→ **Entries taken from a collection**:
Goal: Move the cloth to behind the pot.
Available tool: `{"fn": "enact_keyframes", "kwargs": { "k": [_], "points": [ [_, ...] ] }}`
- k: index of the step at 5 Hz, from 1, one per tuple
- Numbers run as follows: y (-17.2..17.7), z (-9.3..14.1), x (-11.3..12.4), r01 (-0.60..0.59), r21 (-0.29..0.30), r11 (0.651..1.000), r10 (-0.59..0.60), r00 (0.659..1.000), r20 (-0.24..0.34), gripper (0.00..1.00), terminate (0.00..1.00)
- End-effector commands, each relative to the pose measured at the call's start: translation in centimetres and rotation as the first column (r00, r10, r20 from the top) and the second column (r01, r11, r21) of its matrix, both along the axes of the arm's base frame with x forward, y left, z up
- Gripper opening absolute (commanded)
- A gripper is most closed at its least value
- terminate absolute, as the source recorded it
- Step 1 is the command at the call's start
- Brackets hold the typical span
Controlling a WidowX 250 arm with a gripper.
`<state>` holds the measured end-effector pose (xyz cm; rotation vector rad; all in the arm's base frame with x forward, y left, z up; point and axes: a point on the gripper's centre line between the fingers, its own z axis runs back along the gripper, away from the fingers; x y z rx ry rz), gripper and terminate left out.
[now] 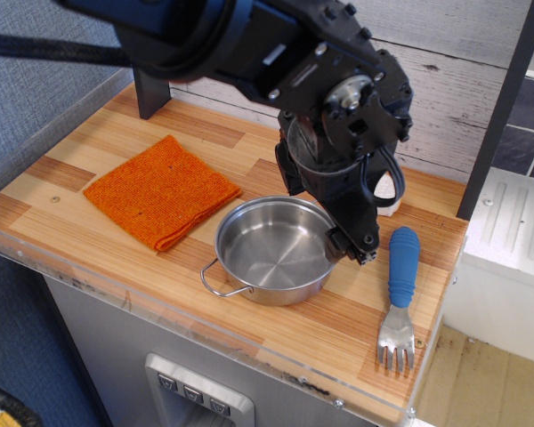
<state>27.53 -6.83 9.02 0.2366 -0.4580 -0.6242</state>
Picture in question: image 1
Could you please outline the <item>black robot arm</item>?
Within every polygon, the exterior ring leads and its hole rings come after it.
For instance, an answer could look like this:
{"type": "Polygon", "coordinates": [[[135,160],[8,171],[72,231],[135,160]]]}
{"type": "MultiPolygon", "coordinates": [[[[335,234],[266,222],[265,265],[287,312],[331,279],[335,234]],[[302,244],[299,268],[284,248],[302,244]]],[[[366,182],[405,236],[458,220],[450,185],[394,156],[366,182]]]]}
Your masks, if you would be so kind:
{"type": "Polygon", "coordinates": [[[290,195],[308,193],[329,214],[334,259],[374,259],[375,189],[409,138],[413,91],[399,62],[377,50],[338,1],[68,1],[110,23],[125,54],[151,77],[231,85],[279,111],[279,170],[290,195]]]}

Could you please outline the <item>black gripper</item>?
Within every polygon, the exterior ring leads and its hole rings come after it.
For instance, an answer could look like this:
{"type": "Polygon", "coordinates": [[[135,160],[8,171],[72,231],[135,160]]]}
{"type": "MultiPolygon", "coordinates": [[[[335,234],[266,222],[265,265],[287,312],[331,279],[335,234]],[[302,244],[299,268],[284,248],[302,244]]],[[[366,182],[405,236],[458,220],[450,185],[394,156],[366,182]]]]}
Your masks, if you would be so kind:
{"type": "Polygon", "coordinates": [[[279,117],[280,142],[275,155],[288,193],[315,197],[335,227],[326,232],[325,253],[331,263],[344,257],[360,266],[377,257],[377,208],[393,205],[404,194],[404,175],[395,159],[397,144],[387,144],[358,159],[339,155],[323,132],[295,116],[279,117]],[[396,196],[374,195],[382,176],[392,177],[396,196]]]}

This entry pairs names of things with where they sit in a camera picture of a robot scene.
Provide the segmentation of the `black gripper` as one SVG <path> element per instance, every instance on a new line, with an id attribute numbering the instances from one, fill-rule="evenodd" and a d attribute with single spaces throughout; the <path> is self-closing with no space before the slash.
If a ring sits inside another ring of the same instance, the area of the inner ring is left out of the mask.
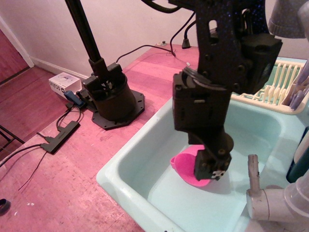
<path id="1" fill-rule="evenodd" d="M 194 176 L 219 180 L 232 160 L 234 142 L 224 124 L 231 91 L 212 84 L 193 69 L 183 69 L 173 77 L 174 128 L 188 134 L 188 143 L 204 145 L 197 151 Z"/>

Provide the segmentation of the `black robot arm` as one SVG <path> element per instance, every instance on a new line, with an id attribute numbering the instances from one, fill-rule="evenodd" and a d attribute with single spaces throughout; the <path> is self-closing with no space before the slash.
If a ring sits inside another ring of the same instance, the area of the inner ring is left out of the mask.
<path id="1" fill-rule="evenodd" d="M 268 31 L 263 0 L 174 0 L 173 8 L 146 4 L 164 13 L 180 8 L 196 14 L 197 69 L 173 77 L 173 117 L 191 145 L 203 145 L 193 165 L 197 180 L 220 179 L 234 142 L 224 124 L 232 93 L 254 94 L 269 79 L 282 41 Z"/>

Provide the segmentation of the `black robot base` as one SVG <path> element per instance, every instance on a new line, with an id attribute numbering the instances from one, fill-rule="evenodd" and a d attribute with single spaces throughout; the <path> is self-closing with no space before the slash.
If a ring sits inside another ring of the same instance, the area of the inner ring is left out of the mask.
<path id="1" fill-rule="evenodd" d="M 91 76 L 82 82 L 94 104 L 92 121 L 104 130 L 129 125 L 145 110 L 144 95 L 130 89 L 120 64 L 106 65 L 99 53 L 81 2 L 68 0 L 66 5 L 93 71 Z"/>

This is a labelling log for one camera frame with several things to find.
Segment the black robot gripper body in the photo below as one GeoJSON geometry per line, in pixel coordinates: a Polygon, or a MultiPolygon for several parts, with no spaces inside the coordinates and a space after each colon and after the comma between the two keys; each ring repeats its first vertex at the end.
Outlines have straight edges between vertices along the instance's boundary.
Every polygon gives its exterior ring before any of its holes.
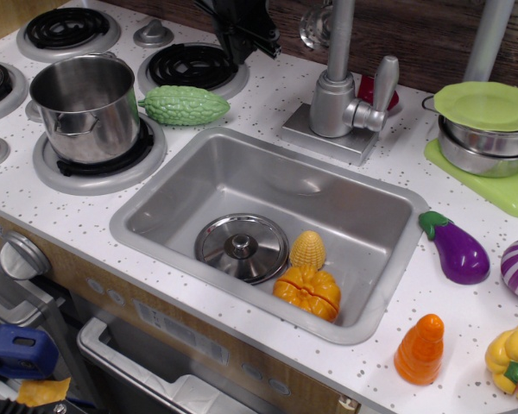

→ **YOUR INSTRUCTIONS**:
What are the lines in the records above, word for word, from the one containing "- A gripper is most closed at its least value" through the one containing "Could you please outline the <item>black robot", both ends included and pictures left out?

→ **WRITTEN REPLY**:
- A gripper is most closed at its least value
- terminate absolute, as the source recorded it
- Step 1 is the command at the call's start
- Brackets hold the typical span
Controlling a WidowX 250 arm with a gripper.
`<state>` holds the measured end-effector pose (xyz cm; rotation vector rad; all in the arm's base frame with x forward, y left, z up; point and axes: a point on the gripper's centre line between the fingers, its own z axis runs back along the gripper, away from the fingers; x y z rx ry rz), gripper and terminate left out.
[now] 
<state>27.53 -6.83 9.02 0.2366 -0.4580 -0.6242</state>
Picture in question: image 1
Could you please outline the <item>black robot arm</item>?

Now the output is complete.